Output the listing below, keeping each line exactly as it stands.

● Data extract
━━━━━━
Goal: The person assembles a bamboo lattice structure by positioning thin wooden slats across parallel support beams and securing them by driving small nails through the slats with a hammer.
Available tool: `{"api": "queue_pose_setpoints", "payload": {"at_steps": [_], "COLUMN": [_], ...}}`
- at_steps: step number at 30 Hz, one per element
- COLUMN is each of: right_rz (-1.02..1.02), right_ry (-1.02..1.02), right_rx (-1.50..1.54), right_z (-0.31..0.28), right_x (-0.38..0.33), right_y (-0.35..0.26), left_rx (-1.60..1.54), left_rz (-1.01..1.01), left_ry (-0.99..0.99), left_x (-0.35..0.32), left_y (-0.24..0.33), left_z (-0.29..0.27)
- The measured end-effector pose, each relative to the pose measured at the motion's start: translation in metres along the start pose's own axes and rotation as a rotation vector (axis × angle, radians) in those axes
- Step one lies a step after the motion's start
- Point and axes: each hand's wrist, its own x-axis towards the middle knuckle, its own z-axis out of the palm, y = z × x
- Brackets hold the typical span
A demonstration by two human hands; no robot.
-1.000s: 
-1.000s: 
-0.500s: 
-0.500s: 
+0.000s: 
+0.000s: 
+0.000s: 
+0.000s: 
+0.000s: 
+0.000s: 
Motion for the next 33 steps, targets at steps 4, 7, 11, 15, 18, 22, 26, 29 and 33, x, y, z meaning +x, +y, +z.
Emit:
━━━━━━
● Output for this exercise
Goal: The person assembles a bamboo lattice structure by positioning thin wooden slats across parallel support beams and securing them by driving small nails through the slats with a hammer.
Available tool: `{"api": "queue_pose_setpoints", "payload": {"at_steps": [_], "COLUMN": [_], ...}}`
- at_steps: step number at 30 Hz, one per element
- COLUMN is each of: right_rz (-1.02..1.02), right_ry (-1.02..1.02), right_rx (-1.50..1.54), right_z (-0.31..0.28), right_x (-0.38..0.33), right_y (-0.35..0.26), left_rx (-1.60..1.54), left_rz (-1.01..1.01), left_ry (-0.99..0.99), left_x (-0.35..0.32), left_y (-0.24..0.33), left_z (-0.29..0.27)
- The measured end-effector pose, each relative to the pose measured at the motion's start: translation in metres along the start pose's own axes and rotation as a rotation vector (axis × angle, radians) in those axes
- Step one lies a step after the motion's start
- Point and axes: each hand's wrist, its own x-axis towards the middle knuckle, its own z-axis out of the palm, y = z × x
- Brackets hold the typical span
A demonstration by two human hands; no robot.
-1.000s: 
-1.000s: 
-0.500s: 
-0.500s: 
+0.000s: 
+0.000s: 
+0.000s: 
+0.000s: 
+0.000s: 
+0.000s: 
Motion for the next 33 steps, targets at steps 4, 7, 11, 15, 18, 22, 26, 29 and 33, x, y, z meaning +x, +y, +z.
Emit:

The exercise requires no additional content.